19. Require the presentation of for redemption before maturation

  • "Call a bond"
    synonym:
  • call

19. Olgunlaşmadan önce kefaret sunumunu gerektirir

  • "Bir bağ ara"
    eşanlamlı:
  • çağrı

20. Challenge (somebody) to make good on a statement

  • Charge with or censure for an offense
  • "He deserves to be called on that"
    synonym:
  • call

20. Bir açıklamada iyi olmak için meydan okuma (birisi)

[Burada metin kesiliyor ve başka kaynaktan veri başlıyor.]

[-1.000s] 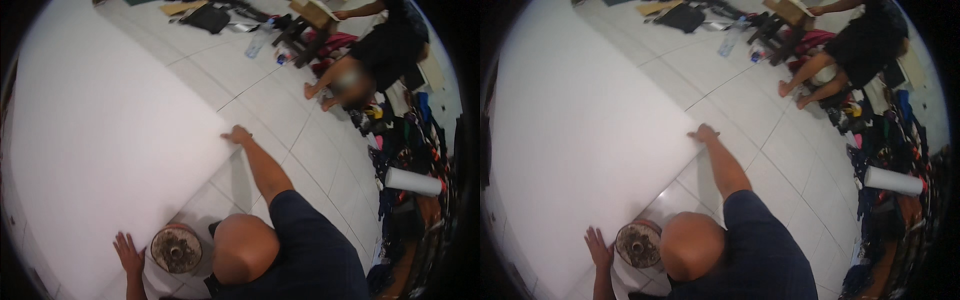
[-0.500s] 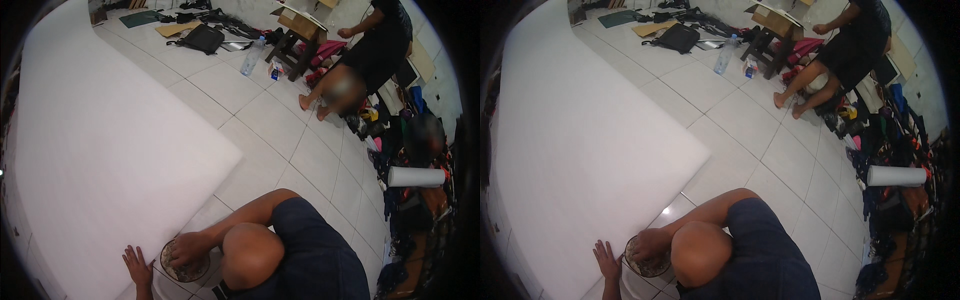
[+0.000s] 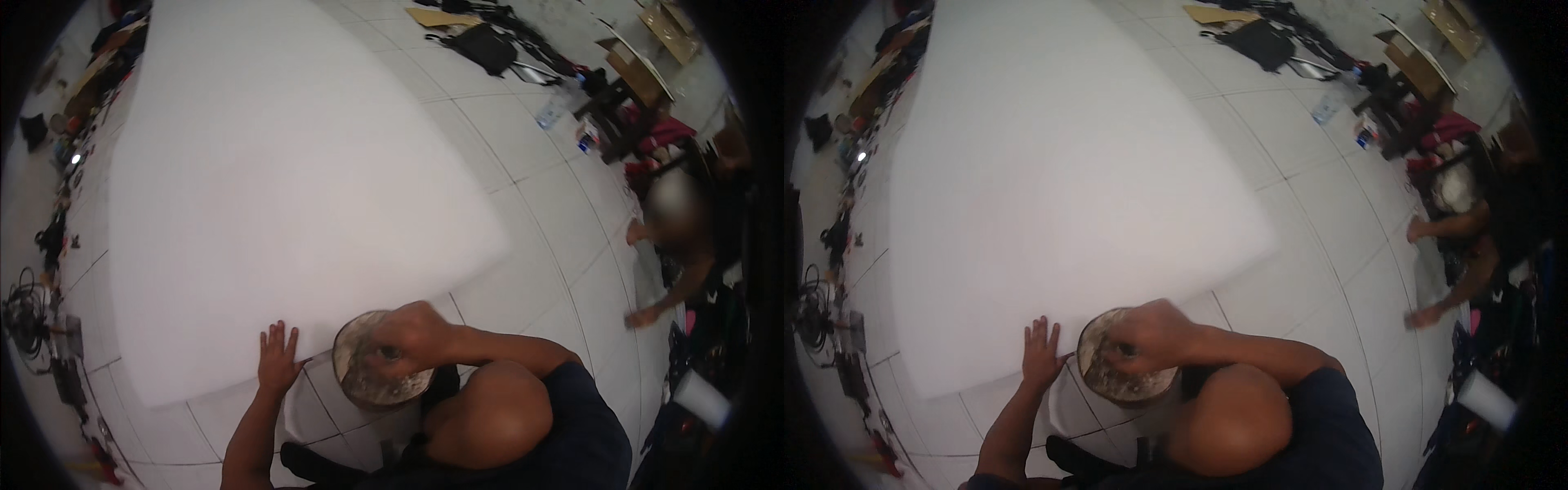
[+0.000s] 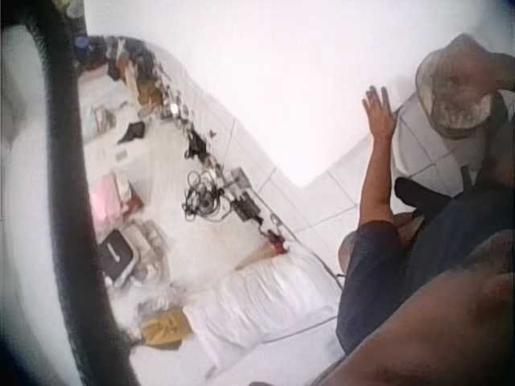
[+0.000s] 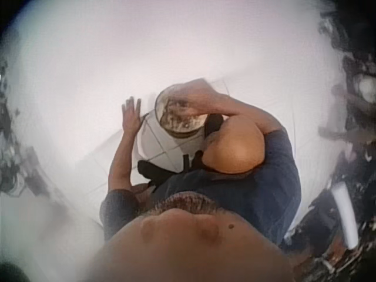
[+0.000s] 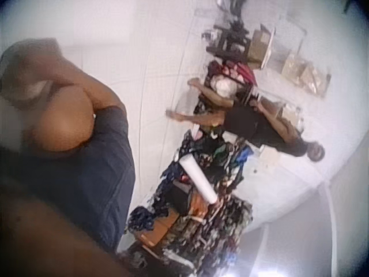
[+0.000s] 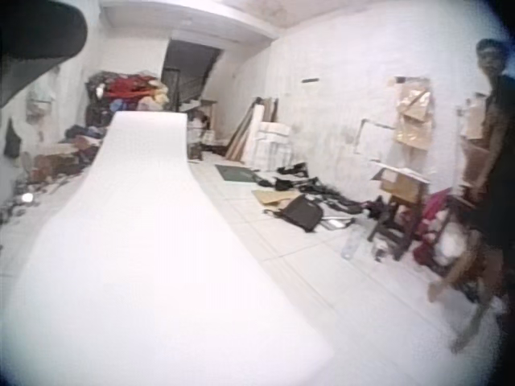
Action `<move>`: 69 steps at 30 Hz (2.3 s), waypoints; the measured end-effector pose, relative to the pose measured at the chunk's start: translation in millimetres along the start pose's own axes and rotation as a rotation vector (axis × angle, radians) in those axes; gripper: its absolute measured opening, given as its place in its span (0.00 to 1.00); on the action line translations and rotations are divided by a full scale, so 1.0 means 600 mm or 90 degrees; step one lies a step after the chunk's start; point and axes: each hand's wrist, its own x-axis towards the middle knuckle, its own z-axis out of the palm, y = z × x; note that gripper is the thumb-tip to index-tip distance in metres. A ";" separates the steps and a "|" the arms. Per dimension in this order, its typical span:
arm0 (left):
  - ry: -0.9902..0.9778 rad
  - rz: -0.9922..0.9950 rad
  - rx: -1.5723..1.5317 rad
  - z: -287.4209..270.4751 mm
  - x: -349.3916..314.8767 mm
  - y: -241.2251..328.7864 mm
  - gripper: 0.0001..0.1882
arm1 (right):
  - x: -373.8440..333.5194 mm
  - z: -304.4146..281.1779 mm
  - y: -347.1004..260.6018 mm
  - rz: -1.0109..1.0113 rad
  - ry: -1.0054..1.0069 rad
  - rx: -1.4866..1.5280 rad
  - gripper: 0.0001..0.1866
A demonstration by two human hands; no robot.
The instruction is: The person cuts a large white sheet into smaller rectangular pieces using shears. They repeatedly fold the sheet, cut along the fold, and separate the pieces, stacking them on the floor.
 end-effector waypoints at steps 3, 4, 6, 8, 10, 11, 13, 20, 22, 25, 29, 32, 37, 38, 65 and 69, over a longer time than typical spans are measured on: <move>-0.022 -0.001 -0.023 0.001 0.000 -0.001 0.45 | 0.033 -0.011 0.022 -0.029 0.032 -0.108 0.16; -0.032 0.002 -0.032 -0.003 -0.002 -0.006 0.45 | 0.048 0.001 0.034 -0.073 0.053 -0.119 0.16; -0.028 0.000 -0.043 0.003 0.002 -0.002 0.45 | 0.070 0.017 0.066 -0.117 0.050 -0.135 0.16; -0.006 0.002 0.027 0.010 -0.001 -0.014 0.44 | 0.096 0.032 0.098 -0.150 0.051 -0.138 0.16; -0.042 -0.005 0.025 0.001 0.012 -0.012 0.44 | 0.119 0.032 0.129 -0.154 0.038 -0.143 0.17; -0.070 -0.007 0.017 0.000 0.008 0.000 0.45 | 0.114 0.038 0.138 -0.109 0.026 -0.141 0.15; -0.119 -0.023 0.010 -0.024 0.017 -0.009 0.45 | 0.133 0.042 0.145 -0.028 0.008 -0.132 0.13; -0.311 -0.190 -0.136 -0.230 0.042 0.099 0.41 | 0.172 -0.085 0.035 0.291 -0.306 -0.119 0.22; -0.363 -0.356 -0.389 -0.333 0.049 0.157 0.38 | 0.179 -0.196 -0.047 0.452 -0.377 -0.078 0.26; -0.362 -0.359 -0.516 -0.493 0.019 0.206 0.31 | 0.129 -0.331 -0.166 0.568 -0.366 -0.021 0.27; -0.431 -0.311 -0.429 -0.656 -0.029 0.243 0.33 | 0.022 -0.499 -0.294 0.653 -0.407 -0.024 0.26; -0.488 -0.417 -0.370 -0.729 -0.075 0.208 0.32 | -0.034 -0.603 -0.354 0.555 -0.183 -0.156 0.27; -0.427 -0.647 -0.059 -0.831 -0.117 0.182 0.20 | -0.117 -0.772 -0.248 0.698 -0.052 -0.067 0.28; -0.399 -0.675 -0.078 -0.854 -0.084 0.213 0.22 | -0.117 -0.818 -0.211 0.708 0.009 -0.074 0.28; -0.103 -0.481 -0.427 -1.018 1.331 0.192 0.29 | 0.281 -1.396 0.945 0.748 -0.201 -0.109 0.21; 0.099 -0.604 -0.621 -1.190 1.636 0.099 0.24 | 0.277 -1.348 1.030 0.946 -0.418 0.034 0.15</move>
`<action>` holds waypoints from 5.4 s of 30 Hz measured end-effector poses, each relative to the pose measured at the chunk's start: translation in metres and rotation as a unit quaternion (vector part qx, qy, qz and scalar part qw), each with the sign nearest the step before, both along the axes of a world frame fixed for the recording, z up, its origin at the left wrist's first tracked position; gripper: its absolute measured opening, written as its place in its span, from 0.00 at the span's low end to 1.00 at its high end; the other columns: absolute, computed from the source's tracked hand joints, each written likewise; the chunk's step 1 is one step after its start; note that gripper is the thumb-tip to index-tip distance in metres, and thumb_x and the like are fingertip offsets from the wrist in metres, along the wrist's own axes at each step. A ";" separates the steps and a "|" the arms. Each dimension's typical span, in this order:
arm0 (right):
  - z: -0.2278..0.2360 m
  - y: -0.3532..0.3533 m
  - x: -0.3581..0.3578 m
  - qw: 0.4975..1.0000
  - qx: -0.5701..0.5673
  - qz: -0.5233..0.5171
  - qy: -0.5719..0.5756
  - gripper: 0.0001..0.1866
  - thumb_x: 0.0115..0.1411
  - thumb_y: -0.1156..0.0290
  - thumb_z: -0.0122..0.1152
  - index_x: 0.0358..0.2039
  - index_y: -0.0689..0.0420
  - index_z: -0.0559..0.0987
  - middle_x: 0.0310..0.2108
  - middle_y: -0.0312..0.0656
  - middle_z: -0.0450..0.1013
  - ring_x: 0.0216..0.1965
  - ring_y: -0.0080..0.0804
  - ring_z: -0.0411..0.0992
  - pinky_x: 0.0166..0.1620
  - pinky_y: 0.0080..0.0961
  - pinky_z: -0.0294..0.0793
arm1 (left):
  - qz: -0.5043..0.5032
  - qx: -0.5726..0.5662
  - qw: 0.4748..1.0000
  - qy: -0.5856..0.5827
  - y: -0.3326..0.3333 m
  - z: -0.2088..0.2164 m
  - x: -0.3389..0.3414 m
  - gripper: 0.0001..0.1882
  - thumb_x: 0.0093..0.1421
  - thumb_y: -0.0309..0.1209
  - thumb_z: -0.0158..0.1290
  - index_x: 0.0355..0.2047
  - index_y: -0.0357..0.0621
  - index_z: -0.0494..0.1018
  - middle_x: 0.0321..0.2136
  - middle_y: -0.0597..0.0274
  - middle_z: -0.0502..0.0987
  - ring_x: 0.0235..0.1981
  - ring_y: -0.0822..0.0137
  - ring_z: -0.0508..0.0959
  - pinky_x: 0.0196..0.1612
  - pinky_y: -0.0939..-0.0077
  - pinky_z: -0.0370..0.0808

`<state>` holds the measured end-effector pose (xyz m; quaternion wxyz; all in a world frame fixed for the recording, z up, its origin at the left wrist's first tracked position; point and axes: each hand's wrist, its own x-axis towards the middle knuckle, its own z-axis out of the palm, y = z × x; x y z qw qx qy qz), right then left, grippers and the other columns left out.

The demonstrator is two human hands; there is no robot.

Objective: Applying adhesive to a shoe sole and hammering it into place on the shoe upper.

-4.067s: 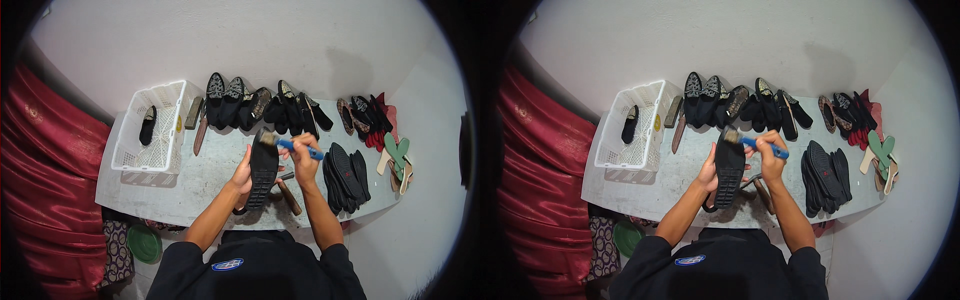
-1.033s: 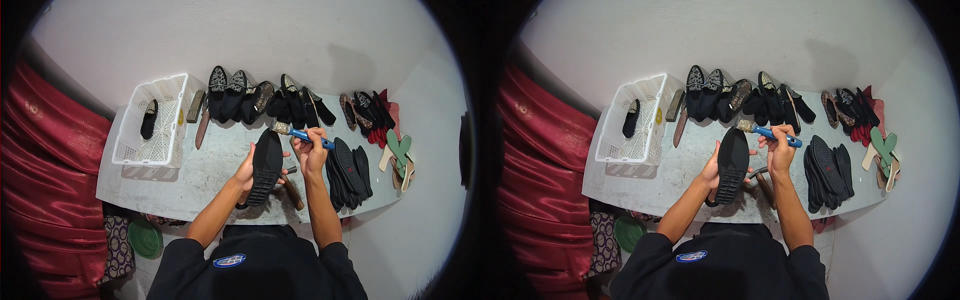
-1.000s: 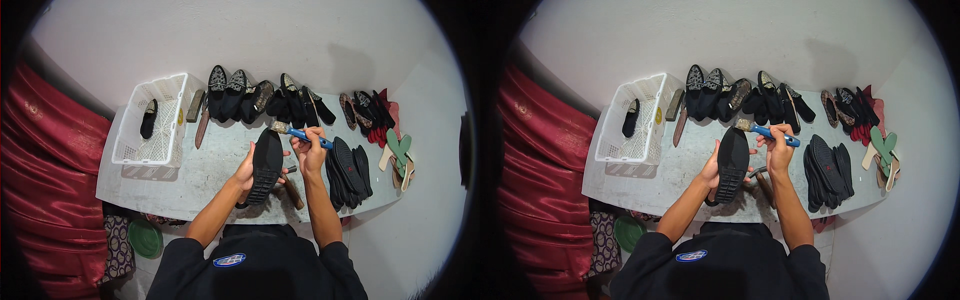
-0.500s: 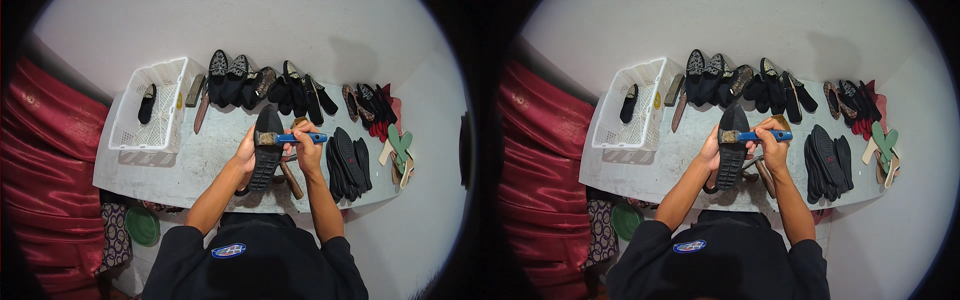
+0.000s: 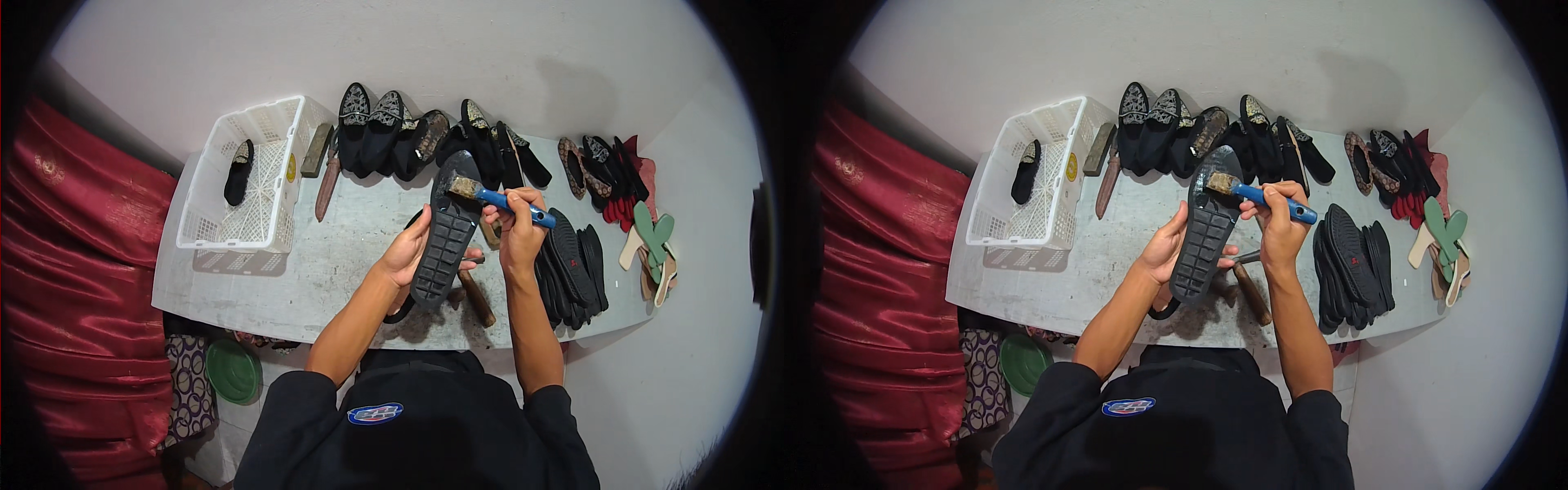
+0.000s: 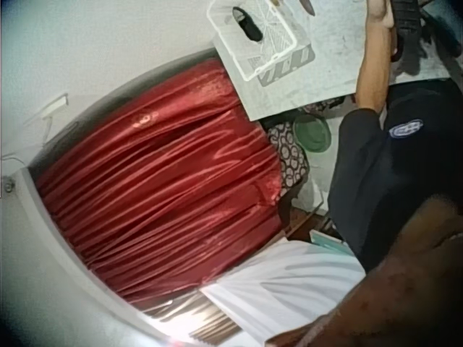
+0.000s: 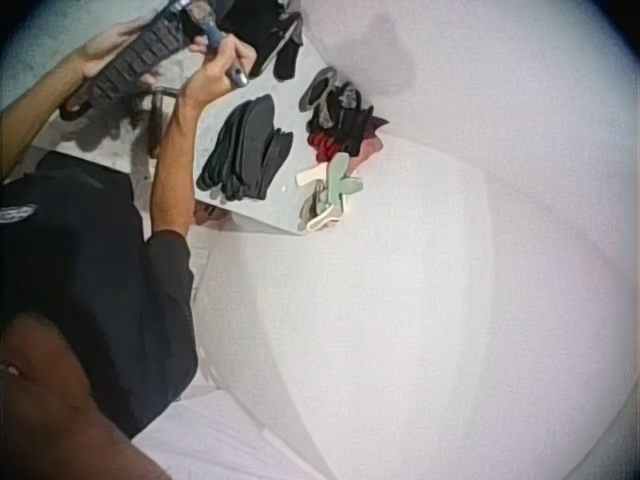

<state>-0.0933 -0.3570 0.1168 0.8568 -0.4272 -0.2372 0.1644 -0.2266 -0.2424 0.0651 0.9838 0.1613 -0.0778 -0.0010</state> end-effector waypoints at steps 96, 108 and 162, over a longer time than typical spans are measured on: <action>-0.033 -0.019 -0.005 0.981 -0.019 0.195 -0.005 0.05 0.61 0.78 0.50 0.28 0.64 0.69 0.27 0.47 0.69 0.22 0.36 0.74 0.23 0.27 0.75 | 0.050 0.037 0.998 0.024 0.009 -0.011 -0.009 0.53 0.51 0.76 0.16 0.63 0.51 0.55 0.55 0.46 0.67 0.49 0.49 0.73 0.46 0.43 0.75; -0.043 -0.018 -0.030 0.989 0.000 0.149 -0.002 0.06 0.61 0.77 0.50 0.28 0.66 0.69 0.28 0.47 0.68 0.24 0.36 0.74 0.25 0.27 0.76 | 0.089 -0.019 0.995 0.051 0.011 0.000 0.002 0.37 0.68 0.57 0.22 0.66 0.42 0.49 0.64 0.47 0.56 0.52 0.51 0.72 0.50 0.43 0.74; -0.006 -0.001 -0.041 0.989 0.010 0.140 -0.047 0.05 0.63 0.77 0.48 0.32 0.66 0.68 0.29 0.50 0.69 0.27 0.38 0.75 0.26 0.27 0.77 | 0.066 -0.044 0.996 -0.041 0.017 0.013 0.006 0.48 0.60 0.68 0.21 0.65 0.40 0.52 0.63 0.50 0.59 0.53 0.52 0.71 0.56 0.59 0.70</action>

  • Bir suçla suçlamak veya kınamak
  • "Buna çağrılmayı hak ediyor"
    eşanlamlı:
  • çağrı

21. Declare in the capacity of an umpire or referee

  • "Call a runner out"
    synonym:
  • call

21. Bir hakem veya hakem sıfatıyla beyan edin

  • "Bir koşucu çağır"
    eşanlamlı:
  • çağrı

22. Lure by imitating the characteristic call of an animal

  • "Call ducks"
    synonym:
  • call

22. Bir hayvanın karakteristik çağrısını taklit ederek cezbetmek

  • "Ara ördekleri"
    eşanlamlı:
  • çağrı

23. Order or request or give a command for

  • "The unions called a general strike for sunday"
    synonym:
  • call

23. Sipariş veya istek veya için bir komut vermek

  • "Sendikalar pazar günü için genel grev çağrısında bulundular"
    eşanlamlı:
  • çağrı

24. Order, summon, or request for a specific duty or activity, work, role

  • "He was already called 4 times for jury duty"
  • "They called him to active military duty"
    synonym:
  • call

24. Belirli bir görev veya etkinlik, iş, rol için sipariş verin, çağırın veya talep edin

  • "Zaten jüri görevi için 4 kez çağrıldı"
  • "Onu aktif askeri göreve çağırdılar"
    eşanlamlı:
  • çağrı

25. Utter in a loud voice or announce

  • "He called my name"
  • "The auctioneer called the bids"
    synonym:
  • call

25. Yüksek sesle dile veya duyur

  • "Adımı aradı"
  • "Müayedeci teklifleri çağırdı"
    eşanlamlı:
  • çağrı

26. Challenge the sincerity or truthfulness of

  • "Call the speaker on a question of fact"
    synonym:
  • call

26. Samimiyet veya doğruluğuna meydan okuyun

  • "Konuşanı bir gerçek üzerine çağırın"
    eşanlamlı:
  • çağrı

27. Consider or regard as being

  • "I would not call her beautiful"
    synonym:
  • call

27. Düşünün veya var olarak düşünün

  • "Ona güzel demezdim"
    eşanlamlı:
  • çağrı

28. Rouse somebody from sleep with a call

  • "I was called at 5 a.m. this morning"
    synonym:
  • call

28. Bir çağrı ile uykudan birini uyandırmak

  • "Bu sabah 5.m'de çağrıldım"
    eşanlamlı:
  • çağrı

Examples of using

Tom didn't want to call attention to himself.
Tom kendine dikkat çekmek istemiyordu.
Tom asked Mary to call him later.
Tom Mary'nin daha sonra onu aramasını istedi.
We have ants in the kitchen. We need to call an exterminator.
Mutfakta karıncalarımız var. Bir yok edici aramamız gerekiyor.